County staff presented an updated 2025 budget schedule and recommended staffing changes Oct. 30, then the sheriff’s office described patrol staffing and operational priorities.
Budget staff said about 15 positions were recommended from roughly 35 requests after examining reorganization opportunities and offsetting revenues; several positions carry partial external funding (for example, school resource officers cost‑share with school districts). The presentation also identified a proposed code‑enforcement officer dedicated to short‑term rental enforcement; staff noted any added enforcement position would have a corresponding fee change under the fee schedule.
Councilmembers raised a separate question about Department of Labor changes to exempt/"highly compensated" thresholds and whether budget assumptions account for new hires that would be affected. County staff replied the rule generally applies to new hires and that existing exempt employees are grandfathered; finance staff and legal counsel said they had performed a review and would continue to refine salary and benefit estimates.

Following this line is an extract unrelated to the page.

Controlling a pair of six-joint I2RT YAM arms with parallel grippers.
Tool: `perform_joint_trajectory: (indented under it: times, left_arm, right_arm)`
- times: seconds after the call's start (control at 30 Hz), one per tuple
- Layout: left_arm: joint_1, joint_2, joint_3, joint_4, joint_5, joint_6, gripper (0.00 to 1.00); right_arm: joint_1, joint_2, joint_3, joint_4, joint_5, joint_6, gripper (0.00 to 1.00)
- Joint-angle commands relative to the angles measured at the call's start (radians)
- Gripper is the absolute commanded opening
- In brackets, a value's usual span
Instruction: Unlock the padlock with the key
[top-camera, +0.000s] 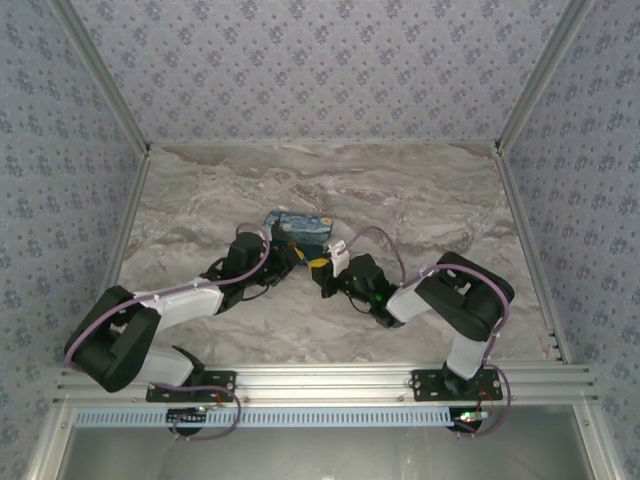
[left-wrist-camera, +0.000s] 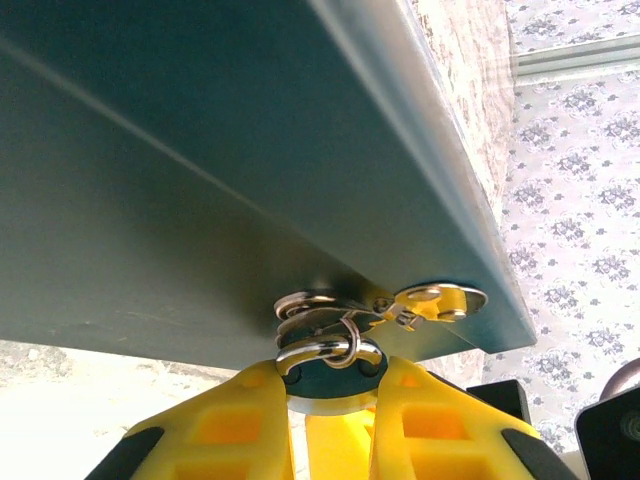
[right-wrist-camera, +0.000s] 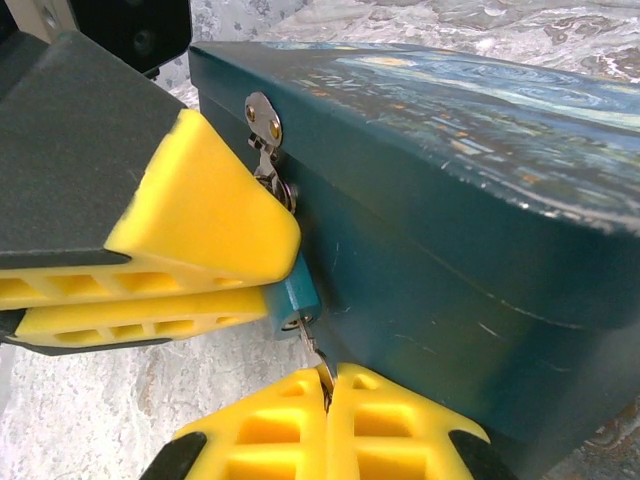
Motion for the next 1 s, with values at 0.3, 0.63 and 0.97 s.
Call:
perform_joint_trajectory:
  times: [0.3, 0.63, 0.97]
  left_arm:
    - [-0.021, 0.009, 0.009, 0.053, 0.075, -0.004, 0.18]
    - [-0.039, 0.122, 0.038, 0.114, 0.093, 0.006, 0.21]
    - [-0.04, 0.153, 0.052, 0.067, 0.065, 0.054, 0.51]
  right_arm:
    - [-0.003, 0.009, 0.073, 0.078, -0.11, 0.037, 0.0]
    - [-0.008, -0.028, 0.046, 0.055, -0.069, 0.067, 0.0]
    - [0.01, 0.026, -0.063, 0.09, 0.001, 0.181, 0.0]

The sheriff’s presentation described a patrol model largely unchanged since 2002 despite a dramatic increase in call volume (staff cited a multi‑hundred‑percent increase in total calls since that time). The sheriff listed implemented internal efficiencies—quartermaster inventory control, consolidation of camera systems, cross‑agency task forces and an investigations analyst position—to reduce overtime and better use technology. Still, the sheriff said more patrol capacity is needed to avoid chronic overtime and to meet public‑safety expectations, particularly for large events and more sophisticated criminal activity.